While it’s common knowledge in the hood that disrespect will get you killed, us bougie ninjas don’t always get those memos. Somehow, upon reaching a certain degree’d status in life, many of the rules of common decency go out the window faster than Ron Browz channeling Donny Hathaway.
Ouch. No pun intended.
While privelege and education have a way of turning anybody into a total douche, the flagrance that occurs in places of common frequent is disturbing. I’ve seen more straight up disrespectful behavior inside people’s homes for house parties and visits. Look, there is just some sh*t you do not do inside other people’s homes. There just is…or isn’t. Whatever it is, just don’t do it. It ain’t Nike. It’s the opposite of Nike. Disrespectful behavior is Asics. Or Sauconys – a shoe that somehow had a small resurgence in like 1998 for no good reason other than that they were cheap. Like 2 dollar hoes.
Confused yet?
Good.
Back to disrespectful behavior and sh*t you just shouldn’t do when going inside somebody else’s home:
(By the way, this entry was inspired by Toya’s brother Walter on Tiny & Toya: We Got a Show and We Still Don’t Know Why)

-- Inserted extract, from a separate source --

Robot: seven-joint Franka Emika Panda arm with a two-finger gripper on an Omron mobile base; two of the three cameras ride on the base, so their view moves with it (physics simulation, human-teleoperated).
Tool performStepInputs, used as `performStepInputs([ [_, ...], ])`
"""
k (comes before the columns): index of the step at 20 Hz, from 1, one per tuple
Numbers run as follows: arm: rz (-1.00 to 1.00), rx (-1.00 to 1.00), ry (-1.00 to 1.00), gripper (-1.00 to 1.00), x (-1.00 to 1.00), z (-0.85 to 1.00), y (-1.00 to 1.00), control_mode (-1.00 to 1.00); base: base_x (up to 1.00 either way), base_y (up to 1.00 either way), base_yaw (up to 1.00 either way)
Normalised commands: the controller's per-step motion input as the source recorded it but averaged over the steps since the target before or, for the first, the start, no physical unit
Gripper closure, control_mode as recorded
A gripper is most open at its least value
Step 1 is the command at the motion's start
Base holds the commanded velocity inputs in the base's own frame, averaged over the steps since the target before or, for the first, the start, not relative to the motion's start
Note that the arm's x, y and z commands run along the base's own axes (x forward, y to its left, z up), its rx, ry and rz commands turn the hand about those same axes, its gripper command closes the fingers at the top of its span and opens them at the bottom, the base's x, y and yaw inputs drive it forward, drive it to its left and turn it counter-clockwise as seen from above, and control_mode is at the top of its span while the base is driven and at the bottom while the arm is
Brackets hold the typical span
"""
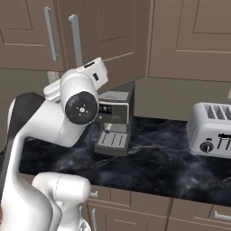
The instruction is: Pick the pan from the cabinet and place it on the stove. Then turn on the stove burner for the pan.
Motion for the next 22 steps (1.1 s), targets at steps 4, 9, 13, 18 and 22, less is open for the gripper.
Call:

1. Not speak to the owners of said house
If you walk in you speak to the owner. You do not wait until they speak to you. It’s just like AIM/Gchat decorum. If you log in, you speak first. It’s like you came into their house. It’s just disrespectful to not speak to somebody up in their house…or even acknowledge that you’re in their house. Walter, I’m looking at you. Or I would except you kind of scare me. Like, if I saw you in the street, I’d cross the street. I think it’s the teeth.
2. Not wipe your feet on the rug on the way in
To quote the great Big Gipp from the soothsayers Goodie Mob: “…that’s disrespect like coming in my house and not wiping yo’ feet on the rug…” You know why? Because maybe, you’re going to be the one who saves me. After all, you’re my wonderwall.
3. F*ck up the bathroom…and then trying to sneak back to the party…
…and then be an active participant in the “who f*cked up the bathroom?” quagmire. It’s just rude. I realize that a broken toilet on your squat is embarrasing and feels much like a breached contract. It’s simple. Use toilet. Flush toilet. Contract complete. So when there are problems it’s a quite vulnerable spot to be in. But (pun), you still did it. Fess up. Plus, when you’re gone for 25 minutes, everybody KNOWS you lit it up. Just light a match and pass the dutchie on the left hand side.
4. Bonin’ in the owners bed
I think lovin’ in anybody else’s bed is just nasty. Unless you’re in high school when it just seems exciting. At some point, you’re supposed to respect the 1000-thread count Polo Egyptian cotton sheets and just get it in on the floor if you absolutely MUST get it in. Plus, grown folks have expensive ass comforters and it isn’t like you’re carrying around a Tide stain remover pen or anything. And even if you do…ewwwwwwwww!
5. Smoking
All respectful people know that you smoke OUTSIDE. Only a true douche would roll it up, light it up, smoke it up, inhale AND exhale indoors in somebody else’s house. You got to be on some Grade-A douchery to do such a thing. Stop it.
BONUS:
6. Having suspect ass “dating experts” tell suspect ass single women why they can’t get a man
Steve Harvey, Hill Harper, and Jimi Izreal? Really? Sherri “my hips are too gone to box with God” and Jacque “How’d I End Up On this Panel” Reed? Overmarried, undermarried and overmarried? Oversingle and Ovaries on fire? Really Nightline? You gonna tell Black women they can’t find a man by having a bad comic, a gay dude, and a dude who’s shirt hates women chop it up with two women who can’t find a man for good reasons? That right there, ninja? That sh*t right there?
Is just disrespectful.
Anyway, those are just a few of the disrespectful things you can do in somebody else’s home. I know quite a few of you are some disrespectful mofos. Share the knowledge and pass the wealth. Or something.
F*ck it, pass the peas like they used to say.